### SUPPLIED ENTRIES
* * * * * * * * *

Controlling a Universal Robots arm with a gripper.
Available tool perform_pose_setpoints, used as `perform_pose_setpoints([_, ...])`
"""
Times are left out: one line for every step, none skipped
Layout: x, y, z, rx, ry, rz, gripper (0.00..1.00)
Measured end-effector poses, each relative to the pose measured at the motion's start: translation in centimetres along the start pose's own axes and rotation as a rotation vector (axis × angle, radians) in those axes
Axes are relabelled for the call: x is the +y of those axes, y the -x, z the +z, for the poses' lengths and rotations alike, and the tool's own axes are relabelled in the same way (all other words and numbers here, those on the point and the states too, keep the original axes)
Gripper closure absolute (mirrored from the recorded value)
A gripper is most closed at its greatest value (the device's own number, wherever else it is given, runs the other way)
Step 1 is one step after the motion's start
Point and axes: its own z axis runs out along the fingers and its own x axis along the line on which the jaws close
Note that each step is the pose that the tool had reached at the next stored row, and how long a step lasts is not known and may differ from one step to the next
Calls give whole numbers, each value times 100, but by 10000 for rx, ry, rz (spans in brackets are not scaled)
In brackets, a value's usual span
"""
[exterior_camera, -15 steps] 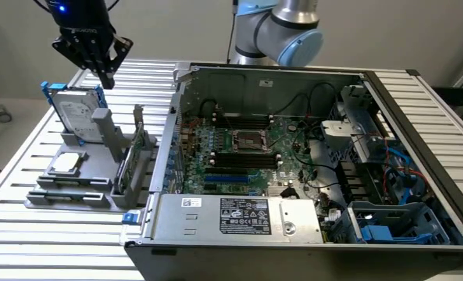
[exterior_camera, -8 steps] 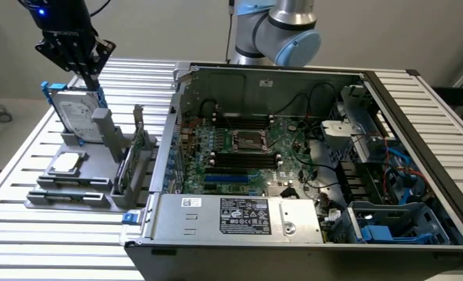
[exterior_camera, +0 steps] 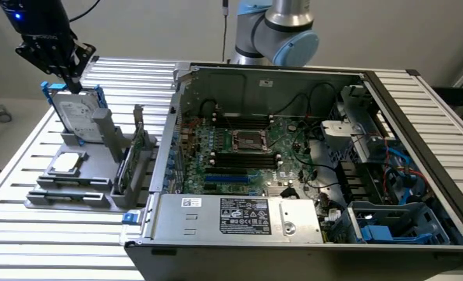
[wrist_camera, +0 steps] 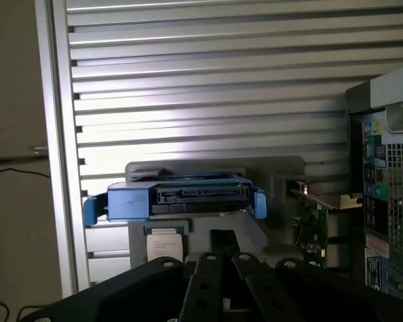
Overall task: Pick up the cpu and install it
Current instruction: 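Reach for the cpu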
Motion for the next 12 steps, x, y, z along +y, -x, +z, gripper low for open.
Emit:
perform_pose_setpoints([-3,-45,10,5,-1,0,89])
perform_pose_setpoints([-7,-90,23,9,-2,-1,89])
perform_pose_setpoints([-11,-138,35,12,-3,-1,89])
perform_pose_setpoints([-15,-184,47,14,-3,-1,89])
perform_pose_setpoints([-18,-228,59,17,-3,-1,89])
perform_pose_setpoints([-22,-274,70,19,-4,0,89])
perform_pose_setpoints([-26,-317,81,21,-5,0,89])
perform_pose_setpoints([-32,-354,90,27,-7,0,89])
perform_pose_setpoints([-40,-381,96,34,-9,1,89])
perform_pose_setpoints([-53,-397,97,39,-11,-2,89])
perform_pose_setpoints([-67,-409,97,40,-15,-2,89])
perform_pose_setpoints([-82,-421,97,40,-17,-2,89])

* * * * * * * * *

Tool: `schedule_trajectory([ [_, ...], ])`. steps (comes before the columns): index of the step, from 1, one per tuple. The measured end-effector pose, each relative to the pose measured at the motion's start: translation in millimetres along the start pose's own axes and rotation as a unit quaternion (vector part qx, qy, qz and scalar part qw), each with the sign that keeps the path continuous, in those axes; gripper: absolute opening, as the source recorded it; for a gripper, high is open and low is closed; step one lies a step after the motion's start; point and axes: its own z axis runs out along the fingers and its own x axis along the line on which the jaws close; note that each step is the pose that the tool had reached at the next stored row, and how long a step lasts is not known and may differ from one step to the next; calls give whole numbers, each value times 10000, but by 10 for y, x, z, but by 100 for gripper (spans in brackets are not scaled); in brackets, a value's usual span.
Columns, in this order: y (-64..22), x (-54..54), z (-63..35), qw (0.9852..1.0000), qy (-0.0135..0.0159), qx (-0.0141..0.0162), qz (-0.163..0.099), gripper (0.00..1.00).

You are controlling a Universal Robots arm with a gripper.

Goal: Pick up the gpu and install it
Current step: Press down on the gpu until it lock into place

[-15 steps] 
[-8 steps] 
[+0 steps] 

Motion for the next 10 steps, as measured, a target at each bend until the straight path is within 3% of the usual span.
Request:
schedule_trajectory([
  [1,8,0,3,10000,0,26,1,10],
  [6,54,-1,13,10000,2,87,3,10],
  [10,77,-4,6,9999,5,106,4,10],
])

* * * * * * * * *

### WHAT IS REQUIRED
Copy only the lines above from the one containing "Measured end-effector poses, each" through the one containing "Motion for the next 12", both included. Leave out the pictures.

### COMPLETED TASK
Measured end-effector poses, each relative to the pose measured at the motion's start: translation in centimetres along the start pose's own axes and rotation as a rotation vector (axis × angle, radians) in those axes
Axes are relabelled for the call: x is the +y of those axes, y the -x, z the +z, for the poses' lengths and rotations alike, and the tool's own axes are relabelled in the same way (all other words and numbers here, those on the point and the states too, keep the original axes)
Gripper closure absolute (mirrored from the recorded value)
A gripper is most closed at its greatest value (the device's own number, wherever else it is given, runs the other way)
Step 1 is one step after the motion's start
Point and axes: its own z axis runs out along the fingers and its own x axis along the line on which the jaws close
Note that each step is the pose that the tool had reached at the next stored row, and how long a step lasts is not known and may differ from one step to the next
Calls give whole numbers, each value times 100, but by 10000 for rx, ry, rz (spans in brackets are not scaled)
In brackets, a value's usual span
"""
[exterior_camera, -15 steps] 
[exterior_camera, -8 steps] 
[exterior_camera, +0 steps] 
[wrist_camera, +0 steps] 
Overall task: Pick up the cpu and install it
Current instruction: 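Reach for the cpu
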Motion for the next 12 steps, x, y, z along +y, -x, +z, gripper low for open.

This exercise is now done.